▶ [Available data]
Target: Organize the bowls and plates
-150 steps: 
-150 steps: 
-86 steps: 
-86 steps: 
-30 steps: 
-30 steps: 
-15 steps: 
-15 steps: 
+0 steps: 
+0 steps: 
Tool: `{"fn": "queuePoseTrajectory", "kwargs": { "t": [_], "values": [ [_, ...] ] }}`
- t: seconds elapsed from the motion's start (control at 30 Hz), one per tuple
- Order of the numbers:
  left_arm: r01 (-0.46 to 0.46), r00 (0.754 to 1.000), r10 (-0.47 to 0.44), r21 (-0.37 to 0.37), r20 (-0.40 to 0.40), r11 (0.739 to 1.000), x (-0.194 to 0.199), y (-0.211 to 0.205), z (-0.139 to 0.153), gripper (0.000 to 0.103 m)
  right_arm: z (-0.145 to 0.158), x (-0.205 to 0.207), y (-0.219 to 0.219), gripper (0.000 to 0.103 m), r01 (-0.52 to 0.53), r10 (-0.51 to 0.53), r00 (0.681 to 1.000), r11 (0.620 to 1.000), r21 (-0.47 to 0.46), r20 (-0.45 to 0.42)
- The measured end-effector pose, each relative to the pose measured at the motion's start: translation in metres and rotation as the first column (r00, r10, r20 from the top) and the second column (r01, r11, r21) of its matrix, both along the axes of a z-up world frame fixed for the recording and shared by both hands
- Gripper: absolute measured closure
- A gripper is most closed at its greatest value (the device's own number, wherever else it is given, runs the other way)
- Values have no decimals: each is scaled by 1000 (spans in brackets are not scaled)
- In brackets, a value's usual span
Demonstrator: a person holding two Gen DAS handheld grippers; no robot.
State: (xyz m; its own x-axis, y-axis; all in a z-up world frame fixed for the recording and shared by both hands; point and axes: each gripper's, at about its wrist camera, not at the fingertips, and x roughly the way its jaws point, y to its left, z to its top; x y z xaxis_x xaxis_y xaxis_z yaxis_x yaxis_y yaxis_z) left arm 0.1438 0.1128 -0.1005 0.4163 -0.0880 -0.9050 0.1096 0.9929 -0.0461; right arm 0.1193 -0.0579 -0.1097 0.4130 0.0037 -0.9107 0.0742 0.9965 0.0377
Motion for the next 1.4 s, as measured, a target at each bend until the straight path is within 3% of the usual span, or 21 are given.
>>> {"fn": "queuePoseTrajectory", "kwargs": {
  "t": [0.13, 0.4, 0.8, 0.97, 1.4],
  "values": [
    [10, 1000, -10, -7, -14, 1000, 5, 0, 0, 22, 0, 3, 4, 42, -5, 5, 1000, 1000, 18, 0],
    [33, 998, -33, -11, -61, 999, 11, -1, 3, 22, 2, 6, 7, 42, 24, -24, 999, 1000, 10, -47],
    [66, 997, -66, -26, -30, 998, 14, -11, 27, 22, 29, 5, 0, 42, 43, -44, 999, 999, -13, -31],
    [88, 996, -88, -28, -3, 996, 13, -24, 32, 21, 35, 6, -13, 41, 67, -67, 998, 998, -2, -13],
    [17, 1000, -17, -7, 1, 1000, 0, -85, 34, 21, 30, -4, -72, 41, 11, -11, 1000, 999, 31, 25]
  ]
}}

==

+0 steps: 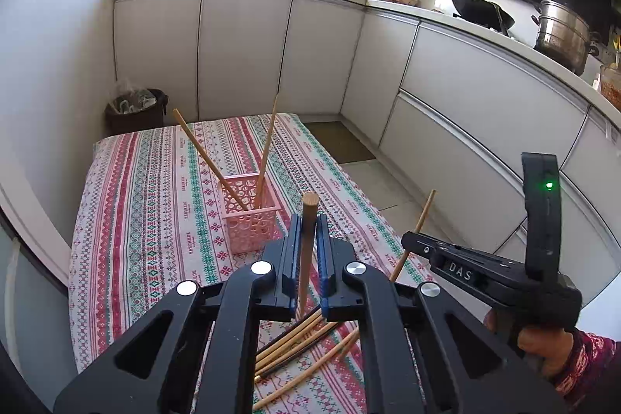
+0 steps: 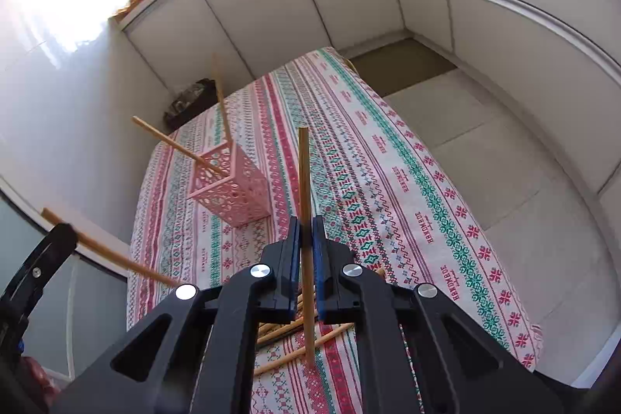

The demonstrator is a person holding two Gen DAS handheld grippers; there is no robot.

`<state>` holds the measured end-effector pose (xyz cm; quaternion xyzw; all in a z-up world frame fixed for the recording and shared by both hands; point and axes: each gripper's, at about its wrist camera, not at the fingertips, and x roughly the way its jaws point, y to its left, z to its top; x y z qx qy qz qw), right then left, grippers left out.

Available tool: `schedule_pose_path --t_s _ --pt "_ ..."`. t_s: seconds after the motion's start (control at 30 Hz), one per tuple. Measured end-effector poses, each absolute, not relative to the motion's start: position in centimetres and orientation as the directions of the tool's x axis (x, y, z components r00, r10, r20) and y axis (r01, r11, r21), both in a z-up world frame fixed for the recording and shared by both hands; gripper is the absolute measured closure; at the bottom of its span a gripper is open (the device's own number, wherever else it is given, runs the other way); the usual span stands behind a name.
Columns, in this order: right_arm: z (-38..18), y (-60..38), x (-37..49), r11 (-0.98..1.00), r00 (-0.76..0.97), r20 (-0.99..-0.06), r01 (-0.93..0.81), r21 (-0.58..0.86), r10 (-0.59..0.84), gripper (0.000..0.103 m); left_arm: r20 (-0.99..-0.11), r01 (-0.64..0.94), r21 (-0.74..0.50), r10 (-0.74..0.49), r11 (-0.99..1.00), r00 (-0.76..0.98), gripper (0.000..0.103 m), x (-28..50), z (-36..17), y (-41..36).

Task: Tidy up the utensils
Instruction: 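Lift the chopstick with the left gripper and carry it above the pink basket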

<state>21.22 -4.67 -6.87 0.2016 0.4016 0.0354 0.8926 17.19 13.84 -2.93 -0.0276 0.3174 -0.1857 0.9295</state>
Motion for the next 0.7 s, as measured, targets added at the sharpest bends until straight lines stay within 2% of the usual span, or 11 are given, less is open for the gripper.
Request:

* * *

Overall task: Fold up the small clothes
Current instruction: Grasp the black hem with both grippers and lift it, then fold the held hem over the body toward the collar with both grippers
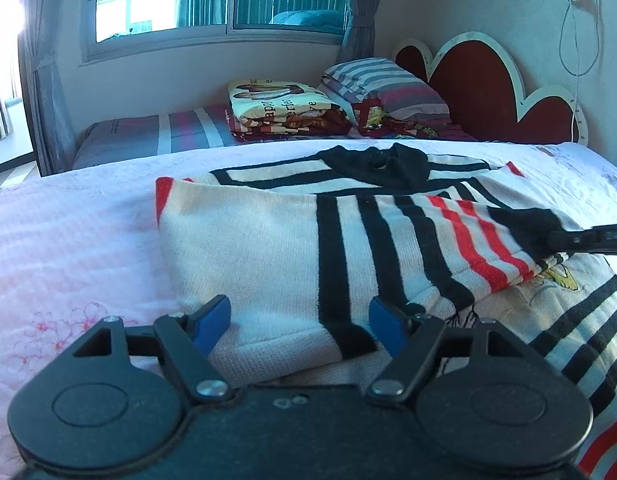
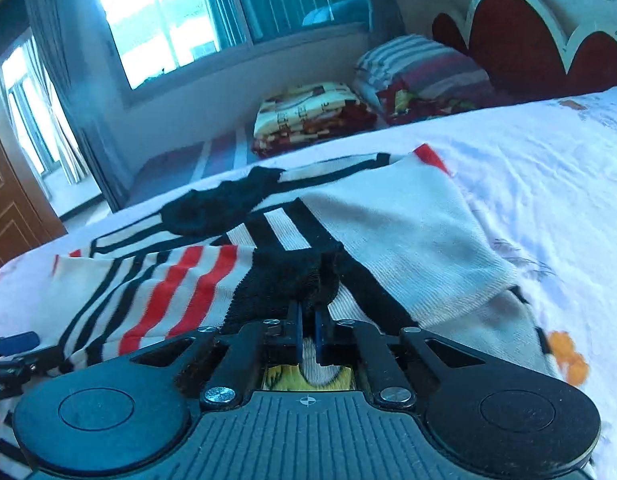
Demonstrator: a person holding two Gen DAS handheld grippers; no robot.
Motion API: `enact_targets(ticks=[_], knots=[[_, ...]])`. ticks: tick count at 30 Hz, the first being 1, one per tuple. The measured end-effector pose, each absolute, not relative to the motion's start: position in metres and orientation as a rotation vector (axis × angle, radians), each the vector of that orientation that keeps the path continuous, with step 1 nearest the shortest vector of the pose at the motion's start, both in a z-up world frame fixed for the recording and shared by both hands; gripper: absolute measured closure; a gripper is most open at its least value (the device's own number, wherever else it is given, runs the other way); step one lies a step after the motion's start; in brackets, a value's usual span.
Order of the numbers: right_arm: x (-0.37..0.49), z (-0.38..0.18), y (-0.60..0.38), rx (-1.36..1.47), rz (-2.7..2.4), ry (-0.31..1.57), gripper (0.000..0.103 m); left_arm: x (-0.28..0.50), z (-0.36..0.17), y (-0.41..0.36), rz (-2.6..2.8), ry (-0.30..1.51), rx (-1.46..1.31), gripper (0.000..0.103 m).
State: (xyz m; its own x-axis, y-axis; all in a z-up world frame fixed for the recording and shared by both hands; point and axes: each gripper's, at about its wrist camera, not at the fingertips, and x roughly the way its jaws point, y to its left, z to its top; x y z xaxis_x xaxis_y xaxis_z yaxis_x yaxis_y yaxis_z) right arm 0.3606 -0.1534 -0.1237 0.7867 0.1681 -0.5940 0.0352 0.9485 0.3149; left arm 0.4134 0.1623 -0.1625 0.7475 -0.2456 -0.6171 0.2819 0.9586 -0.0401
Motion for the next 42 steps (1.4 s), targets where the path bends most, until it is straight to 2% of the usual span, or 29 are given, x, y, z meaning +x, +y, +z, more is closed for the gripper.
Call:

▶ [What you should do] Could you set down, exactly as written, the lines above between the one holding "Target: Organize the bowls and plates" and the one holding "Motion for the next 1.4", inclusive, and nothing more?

▶ [Solved exercise]
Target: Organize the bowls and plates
-150 steps: 
-150 steps: 
-86 steps: 
-86 steps: 
-30 steps: 
-30 steps: 
-15 steps: 
-15 steps: 
+0 steps: 
+0 steps: 
Tool: `{"fn": "queuePoseTrajectory", "kwargs": { "t": [_], "values": [ [_, ...] ] }}`
- t: seconds elapsed from the motion's start (control at 30 Hz), one per tuple
- Order of the numbers:
  left_arm: r01 (-0.46 to 0.46), r00 (0.754 to 1.000), r10 (-0.47 to 0.44), r21 (-0.37 to 0.37), r20 (-0.40 to 0.40), r11 (0.739 to 1.000), x (-0.194 to 0.199), y (-0.211 to 0.205), z (-0.139 to 0.153), gripper (0.000 to 0.103 m)
  right_arm: z (-0.145 to 0.158), x (-0.205 to 0.207), y (-0.219 to 0.219), gripper (0.000 to 0.103 m), r01 (-0.52 to 0.53), r10 (-0.51 to 0.53), r00 (0.681 to 1.000), r11 (0.620 to 1.000), r21 (-0.47 to 0.46), r20 (-0.45 to 0.42)
- The measured end-effector pose, each relative to the pose measured at the motion's start: translation in metres and rotation as the first column (r00, r10, r20 from the top) and the second column (r01, r11, r21) of its matrix, both along the axes of a z-up world frame fixed for the recording and shared by both hands
- Gripper: absolute measured closure
- A gripper is most closed at its greatest value (the device's own number, wherever else it is given, runs the other way)
- Values have no decimals: each is scaled by 1000 (spans in brackets are not scaled)
- In brackets, a value's usual span
Demonstrator: a person holding two Gen DAS handheld grippers; no robot.
State: (xyz m; its own x-axis, y-axis; all in a z-up world frame fixed for the recording and shared by both hands; point and axes: each gripper's, at about its wrist camera, not at the fingertips, and x roughly the way its jaws point, y to its left, z to its top; x y z xaxis_x xaxis_y xaxis_z yaxis_x yaxis_y yaxis_z) left arm 0.1438 0.1128 -0.1005 0.4163 -0.0880 -0.9050 0.1096 0.9929 -0.0461; right arm 0.1193 -0.0579 -0.1097 0.4130 0.0037 -0.9107 0.0742 0.9965 0.0377
Motion for the next 1.4 s, as measured, a target at each bend until the straight path is within 3% of the usual span, or 21 are given.

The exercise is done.